Fashion Landmark Estimation with HRNet

Overview

HRNet for Fashion Landmark Estimation

(Modified from deep-high-resolution-net.pytorch)

Introduction

This code applies the HRNet (Deep High-Resolution Representation Learning for Human Pose Estimation) onto fashion landmark estimation task using the DeepFashion2 dataset. HRNet maintains high-resolution representations throughout the forward path. As a result, the predicted keypoint heatmap is potentially more accurate and spatially more precise.

Illustrating the architecture of the proposed HRNet

Please note that every image in DeepFashion2 contains multiple fashion items, while our model assumes that there exists only one item in each image. Therefore, what we feed into the HRNet is not the original image but the cropped ones provided by a detector. In experiments, one can either use the ground truth bounding box annotation to generate the input data or use the output of a detecter.

Main Results

Landmark Estimation Performance on DeepFashion2 Test set

We won the third place in the "DeepFashion2 Challenge 2020 - Track 1 Clothes Landmark Estimation" competition. DeepFashion2 Challenge 2020 - Track 1 Clothes Landmark Estimation

Landmark Estimation Performance on DeepFashion2 Validation Set

Arch BBox Source AP Ap .5 AP .75 AP (M) AP (L) AR AR .5 AR .75 AR (M) AR (L)
pose_hrnet Detector 0.579 0.793 0.658 0.460 0.581 0.706 0.939 0.784 0.548 0.708
pose_hrnet GT 0.702 0.956 0.801 0.579 0.703 0.740 0.965 0.827 0.592 0.741

Quick start

Installation

  1. Install pytorch >= v1.2 following official instruction. Note that if you use pytorch's version < v1.0.0, you should follow the instruction at https://github.com/Microsoft/human-pose-estimation.pytorch to disable cudnn's implementations of BatchNorm layer. We encourage you to use higher pytorch's version(>=v1.0.0)

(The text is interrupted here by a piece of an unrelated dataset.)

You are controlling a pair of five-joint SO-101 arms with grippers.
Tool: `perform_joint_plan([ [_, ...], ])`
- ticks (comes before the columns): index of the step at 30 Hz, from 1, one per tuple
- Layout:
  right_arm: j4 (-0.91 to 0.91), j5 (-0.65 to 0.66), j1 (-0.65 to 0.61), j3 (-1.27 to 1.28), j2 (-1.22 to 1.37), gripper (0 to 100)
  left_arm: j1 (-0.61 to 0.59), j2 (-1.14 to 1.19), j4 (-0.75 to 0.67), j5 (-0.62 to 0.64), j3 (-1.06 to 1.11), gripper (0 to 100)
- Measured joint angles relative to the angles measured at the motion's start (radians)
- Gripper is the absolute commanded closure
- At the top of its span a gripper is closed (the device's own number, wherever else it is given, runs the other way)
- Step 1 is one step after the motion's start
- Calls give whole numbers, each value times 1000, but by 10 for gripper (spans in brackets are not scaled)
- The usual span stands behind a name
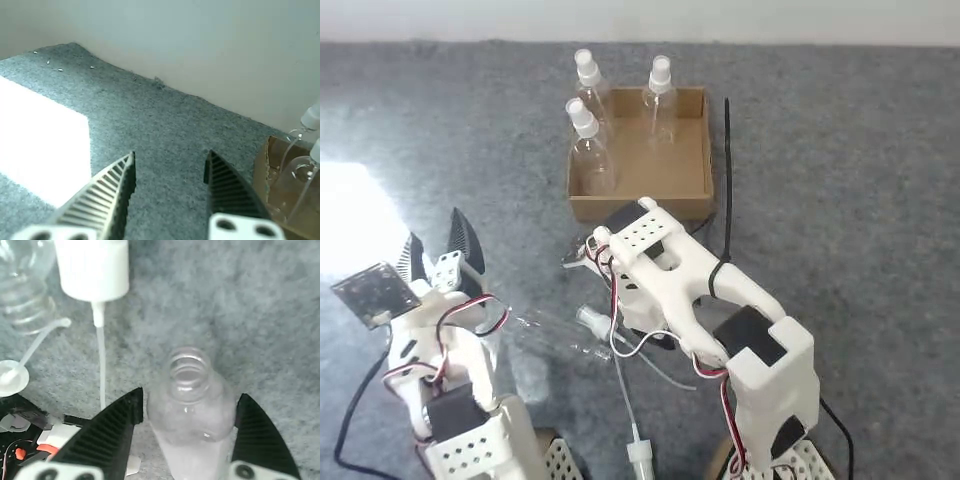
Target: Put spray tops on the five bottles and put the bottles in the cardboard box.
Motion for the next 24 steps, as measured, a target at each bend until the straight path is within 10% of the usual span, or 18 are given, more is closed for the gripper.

  2. Clone this repo, and we'll call the directory that you cloned as ${POSE_ROOT}.

  3. Install dependencies:

    pip install -r requirements.txt
    
  4. Make libs:

    cd ${POSE_ROOT}/lib
    make
    
  5. Init output(training model output directory) and log(tensorboard log directory) directory:

    mkdir output 
    mkdir log
    

    Your directory tree should look like this:

    ${POSE_ROOT}
    |-- lib
    |-- tools 
    |-- experiments
    |-- models
    |-- data
    |-- log
    |-- output
    |-- README.md
    `-- requirements.txt
    
  6. Download pretrained models from our Onedrive Cloud Storage

Data preparation

Our experiments were conducted on DeepFashion2, clone this repo, and we'll call the directory that you cloned as ${DF2_ROOT}.

1) Download the dataset

Extract the dataset under ${POSE_ROOT}/data.

2) Convert annotations into coco-type

The above code repo provides a script to convert annotations into coco-type.

We uploaded our converted annotation file onto OneDrive named as train/val-coco_style.json. We also made truncated json files such as train-coco_style-32.json meaning the first 32 samples in the dataset to save the loading time during development period.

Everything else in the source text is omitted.